> TASK
Only the lines from the one containing "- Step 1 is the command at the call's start" through the one containing "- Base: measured" should be printed, exactly as they appear below, with both ends included.
⟨
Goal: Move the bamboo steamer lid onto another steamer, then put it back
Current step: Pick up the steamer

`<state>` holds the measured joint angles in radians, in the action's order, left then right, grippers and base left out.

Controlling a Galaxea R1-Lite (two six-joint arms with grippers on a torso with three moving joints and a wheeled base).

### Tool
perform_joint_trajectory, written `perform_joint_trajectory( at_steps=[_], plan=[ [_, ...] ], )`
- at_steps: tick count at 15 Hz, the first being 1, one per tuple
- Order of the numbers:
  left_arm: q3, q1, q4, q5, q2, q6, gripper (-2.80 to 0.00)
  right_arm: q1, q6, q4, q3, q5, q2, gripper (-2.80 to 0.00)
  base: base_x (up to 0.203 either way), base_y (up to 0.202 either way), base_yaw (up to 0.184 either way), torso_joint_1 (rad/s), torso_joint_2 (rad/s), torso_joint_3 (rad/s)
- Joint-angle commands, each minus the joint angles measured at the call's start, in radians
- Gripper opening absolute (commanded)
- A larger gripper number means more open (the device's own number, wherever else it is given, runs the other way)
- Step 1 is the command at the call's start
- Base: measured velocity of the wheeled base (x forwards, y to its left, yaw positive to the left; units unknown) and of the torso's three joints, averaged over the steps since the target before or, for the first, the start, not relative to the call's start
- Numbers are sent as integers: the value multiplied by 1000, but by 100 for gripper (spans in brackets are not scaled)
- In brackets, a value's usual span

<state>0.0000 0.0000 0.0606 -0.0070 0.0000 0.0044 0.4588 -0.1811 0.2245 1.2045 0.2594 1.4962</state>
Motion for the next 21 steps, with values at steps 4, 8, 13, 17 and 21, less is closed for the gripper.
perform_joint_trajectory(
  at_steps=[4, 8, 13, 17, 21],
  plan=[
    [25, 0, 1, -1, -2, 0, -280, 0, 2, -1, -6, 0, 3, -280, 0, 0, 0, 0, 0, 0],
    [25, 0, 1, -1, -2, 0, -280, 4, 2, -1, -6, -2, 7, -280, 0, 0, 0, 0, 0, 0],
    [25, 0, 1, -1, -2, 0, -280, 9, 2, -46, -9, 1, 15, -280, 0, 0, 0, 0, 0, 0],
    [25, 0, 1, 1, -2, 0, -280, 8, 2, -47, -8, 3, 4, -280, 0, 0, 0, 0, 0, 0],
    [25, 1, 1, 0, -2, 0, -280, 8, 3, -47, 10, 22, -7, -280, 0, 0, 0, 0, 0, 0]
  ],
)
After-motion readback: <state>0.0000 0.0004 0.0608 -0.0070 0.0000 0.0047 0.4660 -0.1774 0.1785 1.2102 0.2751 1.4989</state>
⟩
> SOLUTION FOR THIS EXERCISE
- Step 1 is the command at the call's start
- Base: measured velocity of the wheeled base (x forwards, y to its left, yaw positive to the left; units unknown) and of the torso's three joints, averaged over the steps since the target before or, for the first, the start, not relative to the call's start

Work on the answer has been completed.